While the exact form of the B virus that’s circulating is different from the corresponding component of this season’s vaccine, Mullendore notes, “Studies suggest the current vaccine may offer protection against the circulating B/Victoria viruses.”
“Even though the ideal is to get vaccinated by the end of October, it’s still not too late. We say it takes two weeks to be protected, but flu season could extend for months,” Mullendore says. The Buncombe County Health and Human Services Immunization Clinic at 40 Coxe Ave. offers walk-in immunizations Monday-Friday, 8 a.m.-5 p.m., and many pharmacies and primary care providers also offer the flu vaccination.
Among this year’s flu sufferers who did receive the vaccination, Vahala has noticed lower fevers and less severe symptoms than she would otherwise expect to see with the flu.
Based on the population of the 18-county region Mission Health serves, the area can expect about 150 total hospitalizations associated with influenzalike illness, Hathaway says. But those cases aren’t likely to be spread evenly across all groups. “It impacts different people — the old, the very young, pregnant women, those with other illnesses like chronic lung disease, diabetes, other long-standing illnesses. They’re at higher risk, not only for getting the illness but having more severe complications with it,” Hathaway says.
Eleven people died of illnesses associated with influenza in North Carolina during the week of Jan. 5-11, the most recent week for which data is available. That brings the statewide flu-related fatality total to 33 since the influenza season began Sept. 29. Of those who died, 21 were over age 65.
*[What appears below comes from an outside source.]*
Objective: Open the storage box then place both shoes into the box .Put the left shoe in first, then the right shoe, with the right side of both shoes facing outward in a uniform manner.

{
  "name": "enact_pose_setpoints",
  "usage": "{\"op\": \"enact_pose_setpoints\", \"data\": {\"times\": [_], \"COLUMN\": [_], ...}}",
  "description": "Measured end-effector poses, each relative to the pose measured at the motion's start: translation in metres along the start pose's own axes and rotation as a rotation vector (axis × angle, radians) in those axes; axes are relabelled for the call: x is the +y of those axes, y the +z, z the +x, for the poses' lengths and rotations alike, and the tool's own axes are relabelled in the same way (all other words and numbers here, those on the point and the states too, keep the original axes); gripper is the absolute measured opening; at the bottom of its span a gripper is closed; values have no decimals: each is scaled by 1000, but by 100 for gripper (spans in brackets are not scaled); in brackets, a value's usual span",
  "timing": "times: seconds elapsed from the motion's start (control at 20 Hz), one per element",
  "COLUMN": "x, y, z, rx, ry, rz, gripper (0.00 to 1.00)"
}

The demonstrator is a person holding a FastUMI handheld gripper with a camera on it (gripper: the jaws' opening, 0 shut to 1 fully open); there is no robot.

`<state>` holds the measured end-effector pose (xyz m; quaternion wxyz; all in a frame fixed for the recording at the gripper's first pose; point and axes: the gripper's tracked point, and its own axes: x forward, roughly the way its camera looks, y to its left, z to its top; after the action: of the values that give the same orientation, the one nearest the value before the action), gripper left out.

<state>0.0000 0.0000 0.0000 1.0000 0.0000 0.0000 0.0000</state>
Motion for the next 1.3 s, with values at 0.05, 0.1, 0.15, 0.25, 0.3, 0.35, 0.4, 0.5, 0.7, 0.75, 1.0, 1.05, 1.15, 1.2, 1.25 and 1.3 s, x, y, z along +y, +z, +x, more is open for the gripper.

In Buncombe County, three flu deaths have been reported through Jan. 15, according to Mullendore. Among them, Haywood County teen Lacie Rian Fisher, 15, died at Mission Hospital on Dec. 30 of sepsis related to influenza.
State health officials note that the number of flu-related fatalities could change as updated information becomes available.
Western North Carolina’s sickest flu patients often come to Mission Hospital, which has advanced medical technology like extracorporeal membrane oxygenation — a type of heart-lung bypass machine that helps patients with compromised lung function take in oxygen — as well as the most highly trained critical care providers. Of ECMO, Hathaway says, “Very few hospitals in the country employ this, but we’ve used it on a couple of patients, some successfully, some not, in an effort to get them through the catastrophic complications that come with lung disease related to influenza.”
Hathaway points out that Mission requires all its employees to receive the vaccination, with very few exceptions for medical conditions or religious beliefs.
“I cannot overemphasize the critical importance of getting a vaccination,” Hathaway says. “The science supports overwhelmingly that the benefits of vaccination far outweigh any potential risk for an adverse reaction. Your likelihood of having a serious complication if you get sick far outweighs the risk of getting the vaccination.”